==== Extracted information ====

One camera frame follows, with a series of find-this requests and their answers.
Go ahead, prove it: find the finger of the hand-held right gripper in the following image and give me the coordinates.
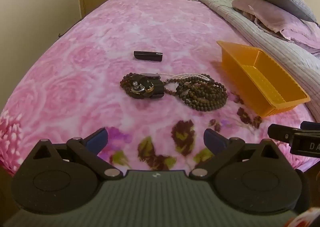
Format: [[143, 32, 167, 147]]
[[267, 124, 297, 146]]

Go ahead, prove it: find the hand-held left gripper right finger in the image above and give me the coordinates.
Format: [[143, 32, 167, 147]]
[[189, 128, 284, 180]]

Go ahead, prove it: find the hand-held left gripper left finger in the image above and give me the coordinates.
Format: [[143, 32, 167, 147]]
[[30, 127, 123, 180]]

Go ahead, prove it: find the brown bead necklace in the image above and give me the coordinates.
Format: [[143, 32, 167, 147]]
[[189, 83, 228, 112]]

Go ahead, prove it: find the orange plastic tray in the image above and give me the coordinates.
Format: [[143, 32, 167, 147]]
[[216, 40, 311, 118]]

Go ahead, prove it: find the dark bead necklace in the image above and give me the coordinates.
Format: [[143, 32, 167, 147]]
[[164, 74, 227, 112]]

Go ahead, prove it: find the dark red bead bracelet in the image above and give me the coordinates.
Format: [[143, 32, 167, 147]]
[[120, 73, 140, 100]]

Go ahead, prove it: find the gold wristwatch with black strap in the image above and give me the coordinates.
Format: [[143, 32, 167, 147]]
[[129, 80, 164, 100]]

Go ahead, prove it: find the white pearl necklace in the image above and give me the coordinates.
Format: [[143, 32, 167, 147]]
[[160, 73, 210, 83]]

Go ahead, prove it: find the black smart watch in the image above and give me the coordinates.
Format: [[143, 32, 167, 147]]
[[132, 73, 162, 85]]

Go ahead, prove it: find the black rectangular case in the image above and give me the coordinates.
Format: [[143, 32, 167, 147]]
[[133, 51, 163, 62]]

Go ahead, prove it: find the red white patterned cloth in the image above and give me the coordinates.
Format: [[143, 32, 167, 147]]
[[281, 207, 320, 227]]

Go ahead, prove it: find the grey striped quilt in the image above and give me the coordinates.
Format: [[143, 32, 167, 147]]
[[199, 0, 320, 117]]

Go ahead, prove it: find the pink floral blanket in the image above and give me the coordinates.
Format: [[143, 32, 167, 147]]
[[0, 0, 320, 177]]

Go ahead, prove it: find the pink pillow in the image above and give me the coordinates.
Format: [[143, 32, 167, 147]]
[[232, 0, 320, 53]]

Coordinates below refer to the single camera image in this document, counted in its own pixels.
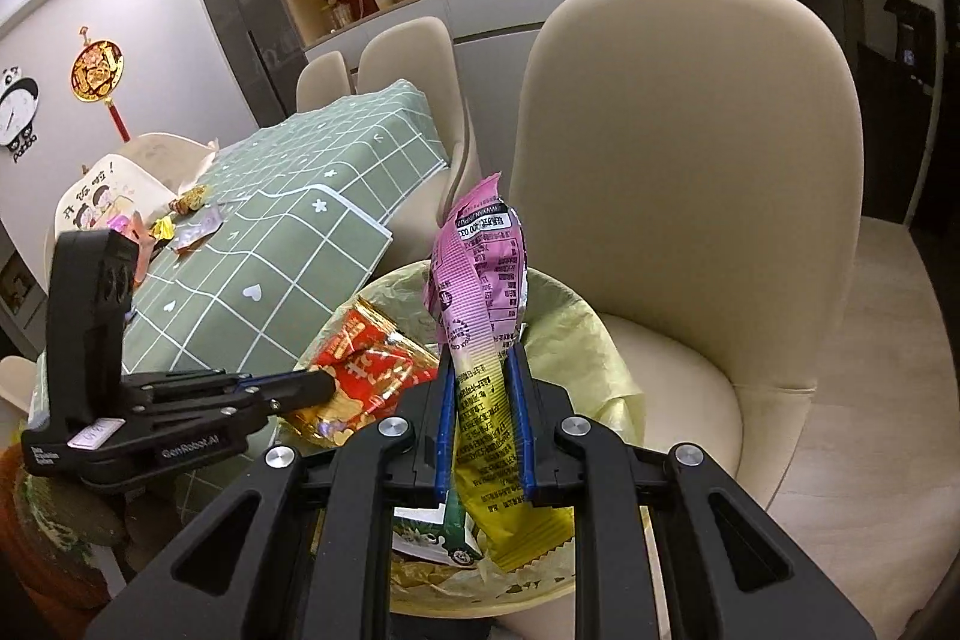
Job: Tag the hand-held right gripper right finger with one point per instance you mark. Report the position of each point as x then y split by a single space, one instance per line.
521 422

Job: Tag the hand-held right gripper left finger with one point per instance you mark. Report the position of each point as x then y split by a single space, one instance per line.
446 430

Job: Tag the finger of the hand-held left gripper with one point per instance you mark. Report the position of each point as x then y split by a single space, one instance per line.
300 389
187 383

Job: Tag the red gold snack packet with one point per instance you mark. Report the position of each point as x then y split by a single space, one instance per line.
367 370

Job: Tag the yellow plastic bin bag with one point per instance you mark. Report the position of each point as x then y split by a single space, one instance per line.
592 340

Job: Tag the pink yellow snack packet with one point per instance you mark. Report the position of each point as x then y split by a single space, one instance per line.
480 280

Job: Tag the beige dining chair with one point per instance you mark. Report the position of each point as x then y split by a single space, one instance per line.
322 81
675 160
409 59
13 385

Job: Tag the green white snack packet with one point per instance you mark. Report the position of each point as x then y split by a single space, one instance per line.
442 539

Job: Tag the small yellow wrapper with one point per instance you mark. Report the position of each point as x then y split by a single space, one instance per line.
161 229

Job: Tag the cartoon print food cover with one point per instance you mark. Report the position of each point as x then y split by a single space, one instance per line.
97 197

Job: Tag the candy wrappers on table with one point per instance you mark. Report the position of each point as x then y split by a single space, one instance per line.
199 233

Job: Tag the green checked tablecloth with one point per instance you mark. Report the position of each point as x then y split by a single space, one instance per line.
300 220

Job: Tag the red gold hanging ornament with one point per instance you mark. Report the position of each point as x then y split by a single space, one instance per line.
97 74

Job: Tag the white lower cabinet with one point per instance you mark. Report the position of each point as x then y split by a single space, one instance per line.
510 10

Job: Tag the black tall appliance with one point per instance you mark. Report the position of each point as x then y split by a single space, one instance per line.
911 36

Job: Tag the panda wall clock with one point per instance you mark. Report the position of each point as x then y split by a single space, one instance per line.
15 111

====

> Required work
In these entries, please give the number of lines holding the string "bead" and nothing more.

> Answer to this exercise
3